About this task - Starting at the first line of the records below, reproduce every line up to and including the line with "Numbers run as", but leave out all pictures.

Dataset items

══════════

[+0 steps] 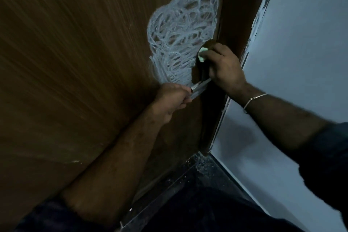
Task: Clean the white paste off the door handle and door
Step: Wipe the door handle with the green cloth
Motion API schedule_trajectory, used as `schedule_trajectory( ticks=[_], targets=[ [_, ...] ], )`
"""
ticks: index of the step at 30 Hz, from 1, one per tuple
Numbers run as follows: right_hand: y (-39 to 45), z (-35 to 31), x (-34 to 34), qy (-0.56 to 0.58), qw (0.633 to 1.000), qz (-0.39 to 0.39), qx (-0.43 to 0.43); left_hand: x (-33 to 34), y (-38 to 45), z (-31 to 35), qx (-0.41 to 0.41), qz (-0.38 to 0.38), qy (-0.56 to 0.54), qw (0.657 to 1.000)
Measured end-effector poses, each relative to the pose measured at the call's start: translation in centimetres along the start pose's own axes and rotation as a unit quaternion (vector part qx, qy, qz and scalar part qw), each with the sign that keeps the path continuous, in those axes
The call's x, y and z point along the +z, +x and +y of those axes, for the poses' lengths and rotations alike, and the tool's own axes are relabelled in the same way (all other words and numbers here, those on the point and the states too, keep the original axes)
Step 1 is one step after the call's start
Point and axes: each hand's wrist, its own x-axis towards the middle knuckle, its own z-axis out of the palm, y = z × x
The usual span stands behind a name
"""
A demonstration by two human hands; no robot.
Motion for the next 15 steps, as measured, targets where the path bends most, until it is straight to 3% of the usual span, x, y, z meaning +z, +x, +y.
schedule_trajectory(
  ticks=[4,6,12,15],
  targets=[
    [-0.2,-1.7,1.2,0.137,0.967,0.127,0.175,0.2,0.1,-0.1,0.012,0.002,0.025,1.0],
    [0.0,-1.8,1.2,0.16,0.947,0.149,0.236,0.2,0.0,0.0,0.013,0.001,0.033,0.999],
    [0.0,-1.5,1.6,0.152,0.939,0.075,0.299,0.2,0.2,0.3,0.01,-0.012,0.039,0.999],
    [-0.6,-0.9,1.8,0.237,0.897,0.004,0.372,0.1,0.3,0.4,0.001,-0.01,0.049,0.999]
  ],
)
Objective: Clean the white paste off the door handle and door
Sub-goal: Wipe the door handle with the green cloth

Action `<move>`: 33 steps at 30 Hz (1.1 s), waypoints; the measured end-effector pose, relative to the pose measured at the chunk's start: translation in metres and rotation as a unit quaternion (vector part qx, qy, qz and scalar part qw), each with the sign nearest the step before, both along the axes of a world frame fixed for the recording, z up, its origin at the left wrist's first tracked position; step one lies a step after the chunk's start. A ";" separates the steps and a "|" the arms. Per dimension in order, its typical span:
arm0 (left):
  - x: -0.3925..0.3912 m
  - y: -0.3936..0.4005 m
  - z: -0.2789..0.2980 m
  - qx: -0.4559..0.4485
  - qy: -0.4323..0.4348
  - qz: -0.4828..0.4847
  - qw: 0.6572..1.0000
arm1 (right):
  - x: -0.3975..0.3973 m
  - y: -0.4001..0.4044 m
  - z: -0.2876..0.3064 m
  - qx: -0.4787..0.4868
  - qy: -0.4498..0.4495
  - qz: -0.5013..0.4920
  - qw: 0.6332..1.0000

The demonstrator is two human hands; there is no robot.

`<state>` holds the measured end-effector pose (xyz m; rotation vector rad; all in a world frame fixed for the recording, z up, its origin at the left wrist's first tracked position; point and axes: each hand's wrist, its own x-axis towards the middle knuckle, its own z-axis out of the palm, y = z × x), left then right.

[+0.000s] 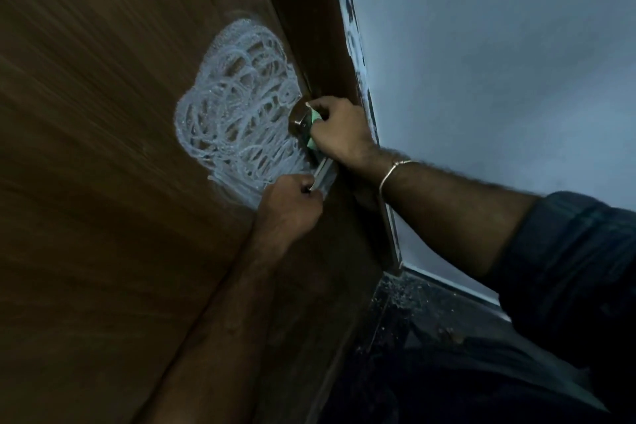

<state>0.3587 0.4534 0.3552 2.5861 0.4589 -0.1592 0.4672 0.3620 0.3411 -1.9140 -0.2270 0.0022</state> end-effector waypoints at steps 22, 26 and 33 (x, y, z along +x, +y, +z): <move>0.000 0.007 -0.008 -0.046 -0.023 0.012 0.999 | -0.005 0.017 -0.039 0.078 -0.248 -0.078 0.962; 0.001 0.006 -0.005 -0.012 -0.009 -0.004 1.000 | -0.006 0.016 -0.040 0.088 -0.208 -0.087 0.970; 0.007 0.008 -0.005 0.029 -0.007 -0.022 0.999 | -0.008 0.019 -0.039 0.077 -0.200 -0.068 0.974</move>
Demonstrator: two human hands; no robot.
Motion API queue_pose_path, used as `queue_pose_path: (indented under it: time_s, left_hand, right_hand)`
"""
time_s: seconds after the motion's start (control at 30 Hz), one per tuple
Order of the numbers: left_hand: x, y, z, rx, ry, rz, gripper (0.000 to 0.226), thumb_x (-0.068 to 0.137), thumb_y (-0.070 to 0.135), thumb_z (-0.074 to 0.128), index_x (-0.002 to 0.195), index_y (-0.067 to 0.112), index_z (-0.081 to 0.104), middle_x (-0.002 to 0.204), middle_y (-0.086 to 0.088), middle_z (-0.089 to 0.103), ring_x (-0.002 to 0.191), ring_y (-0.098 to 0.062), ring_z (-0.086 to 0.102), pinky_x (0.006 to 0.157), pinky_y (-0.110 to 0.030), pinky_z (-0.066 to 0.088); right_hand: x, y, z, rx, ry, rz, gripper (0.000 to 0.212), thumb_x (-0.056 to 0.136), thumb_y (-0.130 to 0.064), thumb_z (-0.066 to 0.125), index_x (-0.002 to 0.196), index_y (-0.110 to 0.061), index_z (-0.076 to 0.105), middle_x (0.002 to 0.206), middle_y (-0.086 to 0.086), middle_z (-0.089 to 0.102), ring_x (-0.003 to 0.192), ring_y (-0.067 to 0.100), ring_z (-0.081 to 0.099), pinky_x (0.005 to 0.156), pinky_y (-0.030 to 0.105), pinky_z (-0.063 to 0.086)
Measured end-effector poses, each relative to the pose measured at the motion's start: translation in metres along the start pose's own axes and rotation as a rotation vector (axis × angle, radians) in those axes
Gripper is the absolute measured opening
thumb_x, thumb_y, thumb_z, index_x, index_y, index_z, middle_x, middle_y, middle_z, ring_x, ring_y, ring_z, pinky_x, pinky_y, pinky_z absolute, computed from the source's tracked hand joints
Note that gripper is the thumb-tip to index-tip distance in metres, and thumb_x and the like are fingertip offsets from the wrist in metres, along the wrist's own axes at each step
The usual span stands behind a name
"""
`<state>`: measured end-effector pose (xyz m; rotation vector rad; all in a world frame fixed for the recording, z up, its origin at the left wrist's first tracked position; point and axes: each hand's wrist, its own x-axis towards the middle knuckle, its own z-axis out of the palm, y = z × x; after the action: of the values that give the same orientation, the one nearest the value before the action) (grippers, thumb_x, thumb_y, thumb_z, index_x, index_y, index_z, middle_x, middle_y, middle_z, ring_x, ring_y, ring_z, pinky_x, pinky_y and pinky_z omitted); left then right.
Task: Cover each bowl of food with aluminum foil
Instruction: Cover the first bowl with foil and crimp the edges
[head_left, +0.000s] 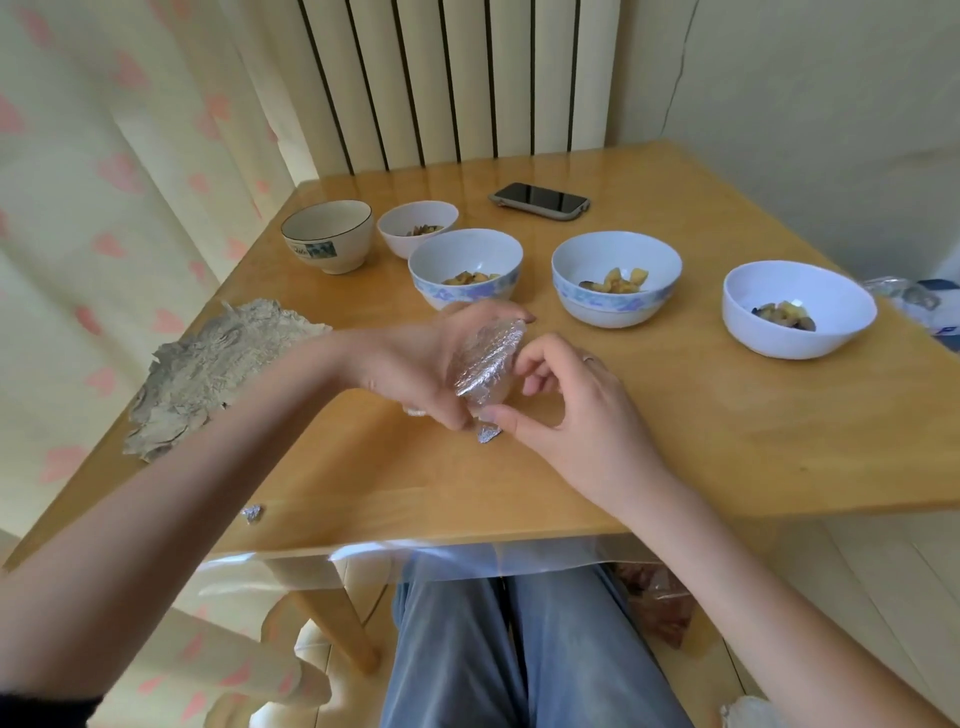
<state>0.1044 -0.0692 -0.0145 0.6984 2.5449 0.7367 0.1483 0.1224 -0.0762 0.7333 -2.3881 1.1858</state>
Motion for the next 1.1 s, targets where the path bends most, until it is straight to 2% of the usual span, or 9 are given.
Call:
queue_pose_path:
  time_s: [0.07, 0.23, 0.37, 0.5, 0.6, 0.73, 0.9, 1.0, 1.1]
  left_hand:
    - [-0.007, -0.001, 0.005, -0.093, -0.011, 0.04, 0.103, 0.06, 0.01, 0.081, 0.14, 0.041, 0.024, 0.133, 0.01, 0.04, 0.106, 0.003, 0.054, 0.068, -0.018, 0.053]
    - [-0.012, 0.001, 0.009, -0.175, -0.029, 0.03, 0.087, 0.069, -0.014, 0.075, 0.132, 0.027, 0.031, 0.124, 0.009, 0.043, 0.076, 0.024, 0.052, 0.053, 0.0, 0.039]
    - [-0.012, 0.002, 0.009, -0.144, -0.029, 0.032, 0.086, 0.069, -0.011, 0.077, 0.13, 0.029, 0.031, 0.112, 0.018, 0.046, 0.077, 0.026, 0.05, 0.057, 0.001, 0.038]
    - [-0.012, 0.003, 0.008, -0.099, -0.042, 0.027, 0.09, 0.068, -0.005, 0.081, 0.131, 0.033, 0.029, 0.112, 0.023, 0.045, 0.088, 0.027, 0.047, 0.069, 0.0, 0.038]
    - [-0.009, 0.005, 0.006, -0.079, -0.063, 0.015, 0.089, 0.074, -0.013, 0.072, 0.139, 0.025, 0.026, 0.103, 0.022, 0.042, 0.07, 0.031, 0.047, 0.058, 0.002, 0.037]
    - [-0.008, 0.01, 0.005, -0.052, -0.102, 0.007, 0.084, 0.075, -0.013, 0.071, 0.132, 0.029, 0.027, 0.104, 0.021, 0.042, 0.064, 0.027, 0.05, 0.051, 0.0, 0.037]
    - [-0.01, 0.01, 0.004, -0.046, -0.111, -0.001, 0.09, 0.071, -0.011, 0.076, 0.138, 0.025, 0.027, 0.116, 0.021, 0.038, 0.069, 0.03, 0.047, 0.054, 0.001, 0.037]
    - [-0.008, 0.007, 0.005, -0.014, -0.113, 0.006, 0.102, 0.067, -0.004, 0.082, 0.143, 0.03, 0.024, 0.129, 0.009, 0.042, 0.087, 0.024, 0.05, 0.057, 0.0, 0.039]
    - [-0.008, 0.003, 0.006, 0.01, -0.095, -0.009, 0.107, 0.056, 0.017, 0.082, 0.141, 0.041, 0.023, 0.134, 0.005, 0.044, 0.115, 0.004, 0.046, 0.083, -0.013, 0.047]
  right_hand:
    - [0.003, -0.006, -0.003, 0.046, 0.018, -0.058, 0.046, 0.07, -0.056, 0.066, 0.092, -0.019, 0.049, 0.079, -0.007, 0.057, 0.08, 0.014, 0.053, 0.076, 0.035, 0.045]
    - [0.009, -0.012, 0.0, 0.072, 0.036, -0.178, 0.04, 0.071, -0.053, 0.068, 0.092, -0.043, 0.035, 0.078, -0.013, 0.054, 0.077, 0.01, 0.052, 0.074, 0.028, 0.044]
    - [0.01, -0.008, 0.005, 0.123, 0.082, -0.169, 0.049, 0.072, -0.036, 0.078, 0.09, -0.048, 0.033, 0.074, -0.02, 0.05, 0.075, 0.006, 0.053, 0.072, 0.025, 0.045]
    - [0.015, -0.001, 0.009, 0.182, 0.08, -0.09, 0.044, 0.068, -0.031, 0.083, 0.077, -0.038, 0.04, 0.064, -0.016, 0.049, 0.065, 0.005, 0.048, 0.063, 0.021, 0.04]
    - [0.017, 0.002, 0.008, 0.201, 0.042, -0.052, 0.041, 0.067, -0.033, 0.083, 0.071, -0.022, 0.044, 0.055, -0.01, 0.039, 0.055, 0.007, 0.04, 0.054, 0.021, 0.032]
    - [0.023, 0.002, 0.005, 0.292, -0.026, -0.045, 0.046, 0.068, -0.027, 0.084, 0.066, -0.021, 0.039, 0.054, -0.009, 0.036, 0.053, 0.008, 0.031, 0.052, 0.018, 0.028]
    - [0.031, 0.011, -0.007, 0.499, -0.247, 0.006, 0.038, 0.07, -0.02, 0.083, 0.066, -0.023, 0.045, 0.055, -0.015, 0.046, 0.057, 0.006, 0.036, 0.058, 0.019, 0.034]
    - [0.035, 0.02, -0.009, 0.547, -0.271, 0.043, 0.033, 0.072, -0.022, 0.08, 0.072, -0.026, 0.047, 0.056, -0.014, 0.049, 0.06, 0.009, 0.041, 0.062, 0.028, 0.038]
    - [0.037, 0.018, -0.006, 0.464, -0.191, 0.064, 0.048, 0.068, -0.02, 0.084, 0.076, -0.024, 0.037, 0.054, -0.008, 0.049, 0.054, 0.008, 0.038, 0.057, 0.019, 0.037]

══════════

Answer below -
[+0 steps] 
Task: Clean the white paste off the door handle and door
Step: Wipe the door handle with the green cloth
Motion API schedule_trajectory, used as `schedule_trajectory( ticks=[_], targets=[ [_, ...] ], )`
"""
ticks: index of the step at 30 Hz, from 1, one per tuple
Numbers run as follows: right_hand: y (-39 to 45), z (-35 to 31), x (-34 to 34), qy (-0.56 to 0.58), qw (0.633 to 1.000), qz (-0.39 to 0.39), qx (-0.43 to 0.43); left_hand: x (-33 to 34), y (-38 to 45), z (-31 to 35), qx (-0.41 to 0.41), qz (-0.38 to 0.38), qy (-0.56 to 0.54), qw (0.657 to 1.000)

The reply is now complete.